• [Problem details]: Return the lines below in which the string "camera" occurs.
##### Data for this task
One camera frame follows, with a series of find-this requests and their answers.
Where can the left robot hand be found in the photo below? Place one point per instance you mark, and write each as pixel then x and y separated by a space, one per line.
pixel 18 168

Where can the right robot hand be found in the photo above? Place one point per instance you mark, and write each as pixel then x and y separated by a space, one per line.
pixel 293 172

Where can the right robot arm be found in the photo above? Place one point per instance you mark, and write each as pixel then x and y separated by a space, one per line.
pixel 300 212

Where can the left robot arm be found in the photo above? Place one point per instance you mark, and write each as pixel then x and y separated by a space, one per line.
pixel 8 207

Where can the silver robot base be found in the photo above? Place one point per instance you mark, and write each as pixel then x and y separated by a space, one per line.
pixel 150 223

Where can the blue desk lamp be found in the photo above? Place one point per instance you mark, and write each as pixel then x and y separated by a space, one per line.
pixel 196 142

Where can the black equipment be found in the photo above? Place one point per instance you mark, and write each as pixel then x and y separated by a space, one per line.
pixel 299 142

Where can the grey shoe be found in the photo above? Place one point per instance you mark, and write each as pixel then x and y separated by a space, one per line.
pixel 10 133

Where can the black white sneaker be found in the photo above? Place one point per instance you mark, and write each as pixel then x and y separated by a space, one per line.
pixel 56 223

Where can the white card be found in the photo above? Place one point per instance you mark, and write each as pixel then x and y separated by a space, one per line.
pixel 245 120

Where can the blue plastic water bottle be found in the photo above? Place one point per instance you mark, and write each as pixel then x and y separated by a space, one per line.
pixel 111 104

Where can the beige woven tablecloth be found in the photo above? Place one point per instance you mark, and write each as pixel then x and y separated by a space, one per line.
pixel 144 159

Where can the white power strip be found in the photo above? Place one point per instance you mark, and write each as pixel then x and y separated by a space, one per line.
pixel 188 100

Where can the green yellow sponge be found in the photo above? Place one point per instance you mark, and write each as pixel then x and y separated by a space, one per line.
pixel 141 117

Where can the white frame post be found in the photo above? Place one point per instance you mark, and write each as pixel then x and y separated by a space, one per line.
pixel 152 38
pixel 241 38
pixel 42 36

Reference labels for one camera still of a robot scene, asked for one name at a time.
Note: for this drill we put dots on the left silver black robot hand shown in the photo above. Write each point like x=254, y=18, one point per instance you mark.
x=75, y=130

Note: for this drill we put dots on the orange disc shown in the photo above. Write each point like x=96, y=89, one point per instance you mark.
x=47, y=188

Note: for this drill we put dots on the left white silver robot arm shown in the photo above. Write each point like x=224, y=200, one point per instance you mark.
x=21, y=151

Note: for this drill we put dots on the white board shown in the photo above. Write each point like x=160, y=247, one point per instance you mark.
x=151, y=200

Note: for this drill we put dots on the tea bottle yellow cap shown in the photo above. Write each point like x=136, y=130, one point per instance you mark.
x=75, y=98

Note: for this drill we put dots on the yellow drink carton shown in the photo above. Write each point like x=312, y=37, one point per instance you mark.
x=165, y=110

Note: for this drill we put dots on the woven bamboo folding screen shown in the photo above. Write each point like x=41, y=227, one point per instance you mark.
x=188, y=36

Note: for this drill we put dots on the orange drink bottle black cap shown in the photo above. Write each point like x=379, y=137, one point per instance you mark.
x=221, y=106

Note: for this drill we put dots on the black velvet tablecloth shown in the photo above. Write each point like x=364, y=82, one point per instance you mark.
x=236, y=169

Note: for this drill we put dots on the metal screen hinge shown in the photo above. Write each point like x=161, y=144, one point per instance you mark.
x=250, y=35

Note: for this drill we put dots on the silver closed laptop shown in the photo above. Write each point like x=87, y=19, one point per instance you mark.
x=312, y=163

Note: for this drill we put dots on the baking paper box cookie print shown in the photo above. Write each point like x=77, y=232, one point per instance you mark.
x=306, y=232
##########
• [Task output]:
One camera frame follows, with a series of find-this requests and their answers.
Reference labels for one camera still of a robot scene, asked for one name at a time.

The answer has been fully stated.